* [Work request]
Could you reproduce the entries exactly, omitting every picture?

[Data records]

****************************************

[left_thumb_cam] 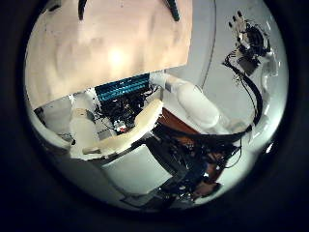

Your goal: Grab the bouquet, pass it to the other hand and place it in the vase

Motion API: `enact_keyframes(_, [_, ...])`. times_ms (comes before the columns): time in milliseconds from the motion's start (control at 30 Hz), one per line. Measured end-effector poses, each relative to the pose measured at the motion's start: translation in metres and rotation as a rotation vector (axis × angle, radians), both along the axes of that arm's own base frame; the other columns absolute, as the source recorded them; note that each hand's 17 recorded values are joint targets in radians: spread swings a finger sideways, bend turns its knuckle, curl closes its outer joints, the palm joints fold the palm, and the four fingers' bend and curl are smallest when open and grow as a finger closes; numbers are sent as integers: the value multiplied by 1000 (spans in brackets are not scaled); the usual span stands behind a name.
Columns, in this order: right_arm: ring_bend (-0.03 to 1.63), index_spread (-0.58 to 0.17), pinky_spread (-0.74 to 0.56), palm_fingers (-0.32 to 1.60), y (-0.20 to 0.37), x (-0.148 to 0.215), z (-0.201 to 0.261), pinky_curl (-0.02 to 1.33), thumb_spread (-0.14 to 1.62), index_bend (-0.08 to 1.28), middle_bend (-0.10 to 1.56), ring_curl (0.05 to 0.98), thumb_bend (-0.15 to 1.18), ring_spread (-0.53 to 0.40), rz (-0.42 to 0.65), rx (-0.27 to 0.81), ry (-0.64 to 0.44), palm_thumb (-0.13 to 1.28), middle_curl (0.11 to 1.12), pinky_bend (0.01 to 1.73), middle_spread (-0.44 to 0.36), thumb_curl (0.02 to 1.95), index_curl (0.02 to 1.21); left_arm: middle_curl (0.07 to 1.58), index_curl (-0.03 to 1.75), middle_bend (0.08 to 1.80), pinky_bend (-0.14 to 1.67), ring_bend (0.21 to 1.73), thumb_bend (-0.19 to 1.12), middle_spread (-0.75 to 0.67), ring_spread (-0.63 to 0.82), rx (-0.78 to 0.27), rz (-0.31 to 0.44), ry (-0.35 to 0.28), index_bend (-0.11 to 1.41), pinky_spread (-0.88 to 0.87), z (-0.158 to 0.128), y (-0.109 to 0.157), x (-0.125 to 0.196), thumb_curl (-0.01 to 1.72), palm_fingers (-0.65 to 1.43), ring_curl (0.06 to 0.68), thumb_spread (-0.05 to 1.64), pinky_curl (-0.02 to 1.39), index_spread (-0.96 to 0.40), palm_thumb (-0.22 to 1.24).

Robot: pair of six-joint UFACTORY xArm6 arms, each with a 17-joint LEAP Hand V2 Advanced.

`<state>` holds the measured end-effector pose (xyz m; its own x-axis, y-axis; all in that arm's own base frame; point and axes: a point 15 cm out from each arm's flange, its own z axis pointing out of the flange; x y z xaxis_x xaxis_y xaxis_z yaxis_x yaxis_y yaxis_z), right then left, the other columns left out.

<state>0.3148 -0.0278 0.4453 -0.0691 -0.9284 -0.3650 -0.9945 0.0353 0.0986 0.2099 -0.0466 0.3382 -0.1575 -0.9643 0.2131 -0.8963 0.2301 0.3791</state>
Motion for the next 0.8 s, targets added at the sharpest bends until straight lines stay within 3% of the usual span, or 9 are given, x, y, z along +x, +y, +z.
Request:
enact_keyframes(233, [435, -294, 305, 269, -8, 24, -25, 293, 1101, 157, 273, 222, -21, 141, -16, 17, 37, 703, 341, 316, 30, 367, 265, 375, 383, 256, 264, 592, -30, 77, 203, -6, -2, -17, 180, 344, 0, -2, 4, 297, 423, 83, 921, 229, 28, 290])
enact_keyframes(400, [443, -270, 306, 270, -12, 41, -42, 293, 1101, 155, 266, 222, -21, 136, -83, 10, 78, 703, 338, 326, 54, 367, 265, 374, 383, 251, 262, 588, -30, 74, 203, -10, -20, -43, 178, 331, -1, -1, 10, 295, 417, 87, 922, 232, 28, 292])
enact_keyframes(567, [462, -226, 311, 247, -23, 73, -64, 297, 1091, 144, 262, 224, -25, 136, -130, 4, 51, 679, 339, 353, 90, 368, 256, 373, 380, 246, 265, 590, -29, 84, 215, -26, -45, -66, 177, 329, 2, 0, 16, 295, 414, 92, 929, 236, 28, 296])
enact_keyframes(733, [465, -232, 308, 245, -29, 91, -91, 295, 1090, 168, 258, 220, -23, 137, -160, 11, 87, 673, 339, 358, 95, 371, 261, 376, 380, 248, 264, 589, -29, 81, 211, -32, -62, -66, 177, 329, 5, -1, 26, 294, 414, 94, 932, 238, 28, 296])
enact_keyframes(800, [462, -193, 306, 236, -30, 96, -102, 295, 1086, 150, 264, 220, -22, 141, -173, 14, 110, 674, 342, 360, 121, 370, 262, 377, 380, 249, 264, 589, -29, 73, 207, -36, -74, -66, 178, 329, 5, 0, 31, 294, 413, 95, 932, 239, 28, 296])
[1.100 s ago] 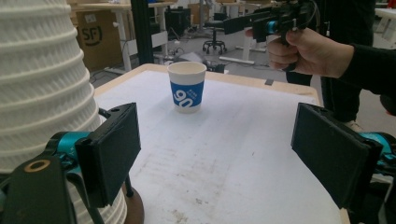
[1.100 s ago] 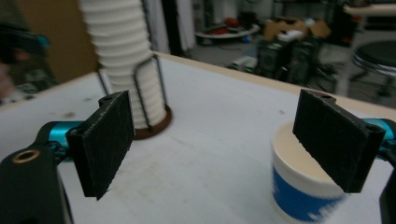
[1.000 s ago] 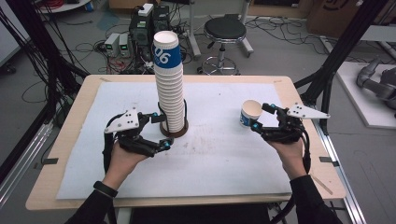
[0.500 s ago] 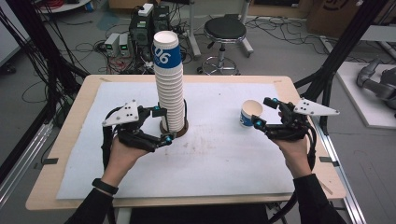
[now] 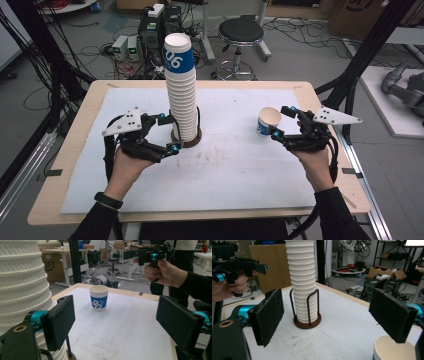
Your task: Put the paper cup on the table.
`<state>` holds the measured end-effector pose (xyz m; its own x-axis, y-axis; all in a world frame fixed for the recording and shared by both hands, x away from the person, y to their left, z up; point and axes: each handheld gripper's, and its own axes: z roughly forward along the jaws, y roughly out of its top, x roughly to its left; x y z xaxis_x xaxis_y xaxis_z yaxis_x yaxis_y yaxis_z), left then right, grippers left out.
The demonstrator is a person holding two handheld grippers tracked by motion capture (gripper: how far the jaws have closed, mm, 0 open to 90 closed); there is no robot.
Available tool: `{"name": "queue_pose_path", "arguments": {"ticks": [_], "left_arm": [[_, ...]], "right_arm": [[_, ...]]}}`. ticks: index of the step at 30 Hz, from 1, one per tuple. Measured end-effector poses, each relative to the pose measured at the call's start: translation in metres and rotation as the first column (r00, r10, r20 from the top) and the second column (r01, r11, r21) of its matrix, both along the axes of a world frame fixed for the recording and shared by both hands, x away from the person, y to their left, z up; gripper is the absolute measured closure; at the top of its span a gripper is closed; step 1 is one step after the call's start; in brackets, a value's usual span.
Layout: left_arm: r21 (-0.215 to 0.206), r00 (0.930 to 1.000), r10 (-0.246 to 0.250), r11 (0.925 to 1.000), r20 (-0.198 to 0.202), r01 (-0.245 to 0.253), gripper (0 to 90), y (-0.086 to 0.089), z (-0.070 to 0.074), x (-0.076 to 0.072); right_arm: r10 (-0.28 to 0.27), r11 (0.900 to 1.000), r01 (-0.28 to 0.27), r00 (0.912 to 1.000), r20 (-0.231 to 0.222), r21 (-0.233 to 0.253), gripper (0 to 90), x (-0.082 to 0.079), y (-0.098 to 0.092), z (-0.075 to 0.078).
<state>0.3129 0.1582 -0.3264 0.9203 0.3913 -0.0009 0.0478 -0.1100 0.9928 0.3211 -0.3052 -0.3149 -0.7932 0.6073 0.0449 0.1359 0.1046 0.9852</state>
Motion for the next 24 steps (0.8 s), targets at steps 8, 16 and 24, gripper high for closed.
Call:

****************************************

* [Worked solution]
[left_thumb_cam] 

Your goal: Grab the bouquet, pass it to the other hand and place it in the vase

Motion API: `enact_keyframes(_, [_, ...])`. times_ms (comes before the columns): time in milliseconds from the motion's start (control at 30 Hz), one per line. Measured end-effector poses, each relative to the pose measured at the motion's start: translation in metres and rotation as a rotation vector (axis × angle, radians), both along the axes of that arm's own base frame; the other columns absolute, as the source recorded them; note that each hand's 17 recorded values are joint targets in radians: spread swings a finger sideways, bend turns its knuckle, curl closes its outer joints, the palm joints fold the palm, and the four fingers' bend and curl are smallest when open and grow as a finger closes; numbers are sent as integers: the value multiplied by 1000 (spans in brackets are not scaled); the usual span stands behind a name.
Columns, in this order: right_arm: ring_bend (-0.03 to 1.63), index_spread (-0.58 to 0.17), pinky_spread (-0.74 to 0.56), palm_fingers (-0.32 to 1.60), y (-0.20 to 0.37), x (-0.148 to 0.215), z (-0.201 to 0.261), pinky_curl (-0.02 to 1.33), thumb_spread (-0.14 to 1.62), index_bend (-0.08 to 1.28), middle_bend (-0.10 to 1.56), ring_curl (0.05 to 0.98), thumb_bend (-0.15 to 1.18), ring_spread (-0.53 to 0.40), rz (-0.42 to 0.65), rx (-0.27 to 0.81), ry (-0.64 to 0.44), palm_thumb (-0.13 to 1.28), middle_curl (0.11 to 1.12), pinky_bend (0.01 to 1.73), middle_spread (-0.44 to 0.36), thumb_curl (0.02 to 1.95), index_curl (0.02 to 1.21); left_arm: middle_curl (0.07 to 1.58), index_curl (-0.03 to 1.75), middle_bend (0.08 to 1.80), pinky_bend (-0.14 to 1.67), ring_bend (0.21 to 1.73), thumb_bend (-0.19 to 1.12), middle_spread (-0.75 to 0.67), ring_spread (-0.63 to 0.82), rx (-0.78 to 0.27), rz (-0.31 to 0.44), ry (-0.35 to 0.28), index_bend (-0.11 to 1.41), pinky_spread (-0.88 to 0.87), z (-0.158 to 0.128), y (-0.109 to 0.157), x (-0.125 to 0.196), thumb_curl (-0.01 to 1.72), palm_fingers (-0.65 to 1.43), ring_curl (0.06 to 0.68), thumb_spread (-0.05 to 1.64), pinky_curl (-0.02 to 1.39), index_spread (-0.96 to 0.40), palm_thumb (-0.22 to 1.24).

Robot: pair of six-joint UFACTORY xArm6 arms, each with a 17-joint LEAP Hand V2 Advanced.

`<state>` holds the measured end-effector pose (xyz m; its own x-axis, y-axis; all in that arm's own base frame; point and axes: a point 15 cm out from each arm's flange, its own z axis pointing out of the flange; x y z xaxis_x xaxis_y xaxis_z yaxis_x yaxis_y yaxis_z), right then left, the other columns left out.

<state>0.3148 -0.0278 0.4453 -0.0691 -0.9284 -0.3650 -0.9945 0.0353 0.0986 0.2099 -0.0466 0.3382 -0.1575 -0.9643 0.2131 -0.8963 0.2301 0.3791</state>
Motion for the next 0.8 s, targets added at the sharpest bends until straight lines stay within 3% of the usual span, or 9 are given, x, y, z along +x, +y, +z.
Request:
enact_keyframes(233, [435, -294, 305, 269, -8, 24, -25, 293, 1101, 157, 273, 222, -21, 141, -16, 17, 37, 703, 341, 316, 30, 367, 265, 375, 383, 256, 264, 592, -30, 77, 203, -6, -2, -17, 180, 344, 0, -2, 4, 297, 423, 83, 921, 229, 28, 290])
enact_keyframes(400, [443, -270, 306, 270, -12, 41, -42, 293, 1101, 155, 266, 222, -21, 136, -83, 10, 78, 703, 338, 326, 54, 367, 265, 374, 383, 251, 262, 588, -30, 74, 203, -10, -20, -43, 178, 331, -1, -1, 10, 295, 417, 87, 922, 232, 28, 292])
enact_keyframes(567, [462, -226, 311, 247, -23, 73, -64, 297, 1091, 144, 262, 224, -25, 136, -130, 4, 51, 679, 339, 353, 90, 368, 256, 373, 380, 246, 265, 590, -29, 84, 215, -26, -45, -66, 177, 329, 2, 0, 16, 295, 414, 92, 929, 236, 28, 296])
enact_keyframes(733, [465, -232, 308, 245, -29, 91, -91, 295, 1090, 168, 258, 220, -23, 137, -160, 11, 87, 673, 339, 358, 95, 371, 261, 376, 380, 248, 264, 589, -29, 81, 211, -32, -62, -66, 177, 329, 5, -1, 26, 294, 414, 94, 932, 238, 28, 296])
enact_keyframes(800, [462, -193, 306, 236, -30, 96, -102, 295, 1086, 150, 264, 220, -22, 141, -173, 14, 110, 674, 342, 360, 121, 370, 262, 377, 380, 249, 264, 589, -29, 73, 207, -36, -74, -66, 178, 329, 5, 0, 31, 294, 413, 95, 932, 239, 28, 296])
[1.100 s ago] 
[1.100 s ago] 
[1.000 s ago] 
[0.500 s ago] 
[now] 
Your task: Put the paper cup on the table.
`<state>` holds the measured end-effector pose (xyz m; its own x-axis, y-axis; all in a world frame fixed for the recording and shared by both hands, x away from the person, y to their left, z up; point and axes: each handheld gripper's, and its own axes: z roughly forward along the jaws, y roughly out of its top, x roughly to its left; x y z xaxis_x xaxis_y xaxis_z yaxis_x yaxis_y yaxis_z), left then right, grippers left out.
The demonstrator is a person holding two handheld grippers tracked by motion capture (gripper: how far the jaws have closed, mm, 0 open to 90 closed); there is no robot.
Available tool: `{"name": "queue_pose_path", "arguments": {"ticks": [_], "left_arm": [[_, ...]], "right_arm": [[_, ...]]}}`. ticks: index of the step at 30 Hz, from 1, one per tuple. Measured end-effector poses, each relative to the pose measured at the call's start: translation in metres and rotation as the first column (r00, r10, r20 from the top) and the second column (r01, r11, r21) of its matrix, both along the axes of a world frame fixed for the recording and shared by both hands, x away from the person, y to their left, z up; gripper is the absolute measured closure; at the top of its span a gripper is closed; step 1 is one step after the call's start; in brackets, a value's usual span.
Layout: left_arm: r21 (-0.215 to 0.206), r00 (0.930 to 1.000), r10 (-0.246 to 0.250), r11 (0.925 to 1.000), r20 (-0.198 to 0.202), r01 (-0.245 to 0.253), gripper (0 to 90), y (-0.086 to 0.089), z (-0.070 to 0.074), x (-0.076 to 0.072); right_arm: r10 (-0.28 to 0.27), r11 (0.900 to 1.000), r01 (-0.28 to 0.27), r00 (0.912 to 1.000), r20 (-0.231 to 0.222), r21 (-0.233 to 0.253), gripper (0 to 90), x (-0.082 to 0.079), y (-0.098 to 0.092), z (-0.075 to 0.078).
<state>0.3129 0.1582 -0.3264 0.9203 0.3913 -0.0009 0.0478 -0.1100 0.9928 0.3211 -0.3052 -0.3149 -0.7932 0.6073 0.0449 0.1359 0.1046 0.9852</state>
Motion for the next 24 steps (0.8 s), targets at steps 8, 16 and 24, gripper high for closed.
Call:

Work on this exercise has concluded.